* What is being asked: Copy the lines exactly. Begin at the first line of the data and stop after the line with "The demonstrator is".

* Data provided:
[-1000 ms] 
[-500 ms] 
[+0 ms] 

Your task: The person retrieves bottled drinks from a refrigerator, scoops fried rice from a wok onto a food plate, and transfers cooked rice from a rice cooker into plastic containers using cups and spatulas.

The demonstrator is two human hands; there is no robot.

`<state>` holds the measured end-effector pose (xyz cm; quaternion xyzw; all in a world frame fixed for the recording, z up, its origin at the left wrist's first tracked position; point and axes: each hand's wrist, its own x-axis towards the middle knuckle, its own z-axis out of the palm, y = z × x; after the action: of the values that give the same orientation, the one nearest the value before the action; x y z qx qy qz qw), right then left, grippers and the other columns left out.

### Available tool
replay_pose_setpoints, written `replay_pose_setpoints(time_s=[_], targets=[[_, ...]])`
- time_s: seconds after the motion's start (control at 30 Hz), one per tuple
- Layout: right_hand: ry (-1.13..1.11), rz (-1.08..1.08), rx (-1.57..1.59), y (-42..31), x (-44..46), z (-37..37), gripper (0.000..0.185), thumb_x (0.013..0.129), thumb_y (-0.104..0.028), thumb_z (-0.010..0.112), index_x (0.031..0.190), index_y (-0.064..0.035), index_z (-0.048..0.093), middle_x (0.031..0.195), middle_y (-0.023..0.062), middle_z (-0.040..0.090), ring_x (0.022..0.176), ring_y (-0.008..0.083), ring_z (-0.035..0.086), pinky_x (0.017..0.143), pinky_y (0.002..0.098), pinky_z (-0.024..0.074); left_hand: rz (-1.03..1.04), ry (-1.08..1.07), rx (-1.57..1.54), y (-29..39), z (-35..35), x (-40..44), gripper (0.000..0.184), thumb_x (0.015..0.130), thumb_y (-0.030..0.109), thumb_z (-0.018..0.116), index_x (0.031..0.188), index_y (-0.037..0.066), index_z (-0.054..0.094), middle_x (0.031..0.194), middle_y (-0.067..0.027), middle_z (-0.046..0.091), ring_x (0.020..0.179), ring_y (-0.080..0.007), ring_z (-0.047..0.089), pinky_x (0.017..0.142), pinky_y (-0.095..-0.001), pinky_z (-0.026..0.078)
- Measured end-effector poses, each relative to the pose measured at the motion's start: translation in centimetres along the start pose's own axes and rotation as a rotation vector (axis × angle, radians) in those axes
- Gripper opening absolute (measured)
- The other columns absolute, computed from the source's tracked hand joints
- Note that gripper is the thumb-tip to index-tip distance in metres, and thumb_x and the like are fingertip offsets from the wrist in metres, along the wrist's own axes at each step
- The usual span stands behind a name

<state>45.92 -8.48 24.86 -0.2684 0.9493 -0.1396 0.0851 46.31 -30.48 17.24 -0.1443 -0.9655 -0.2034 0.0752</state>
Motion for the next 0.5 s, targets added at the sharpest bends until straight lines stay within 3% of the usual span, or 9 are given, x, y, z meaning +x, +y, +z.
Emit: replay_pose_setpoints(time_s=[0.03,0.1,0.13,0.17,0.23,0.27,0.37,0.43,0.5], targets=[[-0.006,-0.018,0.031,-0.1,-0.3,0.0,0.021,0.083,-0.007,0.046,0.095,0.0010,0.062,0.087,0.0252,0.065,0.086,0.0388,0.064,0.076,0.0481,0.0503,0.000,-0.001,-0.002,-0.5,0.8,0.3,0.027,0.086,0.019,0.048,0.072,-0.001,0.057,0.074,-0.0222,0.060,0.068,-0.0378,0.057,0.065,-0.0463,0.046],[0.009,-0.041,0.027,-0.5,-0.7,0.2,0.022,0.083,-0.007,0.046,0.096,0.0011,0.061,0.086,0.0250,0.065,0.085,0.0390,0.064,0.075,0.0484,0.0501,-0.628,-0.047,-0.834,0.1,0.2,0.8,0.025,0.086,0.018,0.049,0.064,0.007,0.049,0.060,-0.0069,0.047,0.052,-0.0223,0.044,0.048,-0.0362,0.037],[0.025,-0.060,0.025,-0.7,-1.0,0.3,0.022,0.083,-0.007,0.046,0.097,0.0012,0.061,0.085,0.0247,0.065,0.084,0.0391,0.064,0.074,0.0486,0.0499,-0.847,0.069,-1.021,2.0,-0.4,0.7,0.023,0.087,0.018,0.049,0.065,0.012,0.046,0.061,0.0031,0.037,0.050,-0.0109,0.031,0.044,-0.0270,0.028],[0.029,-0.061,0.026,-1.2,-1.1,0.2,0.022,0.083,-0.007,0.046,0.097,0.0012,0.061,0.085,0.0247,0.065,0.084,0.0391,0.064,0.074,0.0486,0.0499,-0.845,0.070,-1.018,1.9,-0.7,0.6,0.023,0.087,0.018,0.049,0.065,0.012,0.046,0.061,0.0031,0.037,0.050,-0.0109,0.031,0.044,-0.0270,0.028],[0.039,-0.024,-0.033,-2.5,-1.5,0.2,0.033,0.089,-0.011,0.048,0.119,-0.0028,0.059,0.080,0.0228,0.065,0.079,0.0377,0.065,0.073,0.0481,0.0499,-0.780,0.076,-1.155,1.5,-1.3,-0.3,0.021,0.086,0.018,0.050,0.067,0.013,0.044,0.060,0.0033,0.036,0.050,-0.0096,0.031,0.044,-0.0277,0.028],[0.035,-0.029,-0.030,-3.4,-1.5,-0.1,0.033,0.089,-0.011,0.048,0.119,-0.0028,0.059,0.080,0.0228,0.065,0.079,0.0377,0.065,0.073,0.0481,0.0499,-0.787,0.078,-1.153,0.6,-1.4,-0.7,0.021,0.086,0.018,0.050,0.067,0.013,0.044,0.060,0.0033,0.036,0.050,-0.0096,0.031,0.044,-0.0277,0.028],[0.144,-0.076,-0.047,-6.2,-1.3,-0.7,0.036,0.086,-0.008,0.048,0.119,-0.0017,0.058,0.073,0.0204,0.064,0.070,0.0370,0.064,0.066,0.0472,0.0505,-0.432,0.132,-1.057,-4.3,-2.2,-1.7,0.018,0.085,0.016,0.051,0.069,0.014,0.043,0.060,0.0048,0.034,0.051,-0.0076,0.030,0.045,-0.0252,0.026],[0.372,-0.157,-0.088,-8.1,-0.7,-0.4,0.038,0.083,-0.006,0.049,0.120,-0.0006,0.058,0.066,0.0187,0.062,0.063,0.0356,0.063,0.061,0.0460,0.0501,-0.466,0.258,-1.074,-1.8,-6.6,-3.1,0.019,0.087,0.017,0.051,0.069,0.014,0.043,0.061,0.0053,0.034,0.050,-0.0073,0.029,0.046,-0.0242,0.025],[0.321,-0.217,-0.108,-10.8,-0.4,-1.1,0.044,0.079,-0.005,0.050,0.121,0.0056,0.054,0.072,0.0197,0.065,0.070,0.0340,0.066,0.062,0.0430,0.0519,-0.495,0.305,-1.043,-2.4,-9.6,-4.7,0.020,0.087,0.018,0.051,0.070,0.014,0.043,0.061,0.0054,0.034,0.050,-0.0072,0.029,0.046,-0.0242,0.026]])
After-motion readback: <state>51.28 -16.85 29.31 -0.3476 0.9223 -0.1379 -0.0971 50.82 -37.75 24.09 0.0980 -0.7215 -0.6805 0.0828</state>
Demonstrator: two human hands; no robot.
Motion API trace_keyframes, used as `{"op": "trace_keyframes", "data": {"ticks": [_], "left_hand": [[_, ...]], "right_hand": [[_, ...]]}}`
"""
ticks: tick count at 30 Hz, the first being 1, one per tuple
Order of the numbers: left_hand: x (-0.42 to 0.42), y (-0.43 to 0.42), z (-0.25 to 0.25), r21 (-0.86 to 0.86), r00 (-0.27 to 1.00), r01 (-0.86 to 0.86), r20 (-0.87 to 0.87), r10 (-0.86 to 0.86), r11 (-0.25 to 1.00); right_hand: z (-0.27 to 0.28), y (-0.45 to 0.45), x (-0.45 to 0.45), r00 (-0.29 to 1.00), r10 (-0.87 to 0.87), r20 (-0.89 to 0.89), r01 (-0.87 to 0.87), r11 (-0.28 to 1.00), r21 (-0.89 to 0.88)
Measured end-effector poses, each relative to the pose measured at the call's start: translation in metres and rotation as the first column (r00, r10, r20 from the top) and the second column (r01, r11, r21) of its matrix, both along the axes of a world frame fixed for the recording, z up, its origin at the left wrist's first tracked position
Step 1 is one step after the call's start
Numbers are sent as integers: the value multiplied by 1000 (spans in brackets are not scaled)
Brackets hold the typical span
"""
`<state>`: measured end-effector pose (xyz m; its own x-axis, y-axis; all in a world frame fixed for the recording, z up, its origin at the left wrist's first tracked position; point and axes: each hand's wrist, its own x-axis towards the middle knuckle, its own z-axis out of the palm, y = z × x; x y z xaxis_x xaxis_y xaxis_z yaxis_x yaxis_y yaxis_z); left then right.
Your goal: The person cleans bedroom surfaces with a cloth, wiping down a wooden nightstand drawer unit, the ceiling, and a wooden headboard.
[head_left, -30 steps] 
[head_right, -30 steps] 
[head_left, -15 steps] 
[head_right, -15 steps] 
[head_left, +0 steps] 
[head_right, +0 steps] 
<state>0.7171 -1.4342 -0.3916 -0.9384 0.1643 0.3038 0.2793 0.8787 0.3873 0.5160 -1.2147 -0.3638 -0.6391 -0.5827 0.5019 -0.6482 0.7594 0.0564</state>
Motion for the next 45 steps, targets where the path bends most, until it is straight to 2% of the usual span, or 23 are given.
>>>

* Answer section:
[-1000 ms] 
[-500 ms] 
[+0 ms] 

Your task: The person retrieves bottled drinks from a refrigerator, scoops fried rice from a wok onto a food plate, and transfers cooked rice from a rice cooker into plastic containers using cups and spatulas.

The demonstrator is two human hands; there is no robot.

For this exercise, nothing further remains to be done.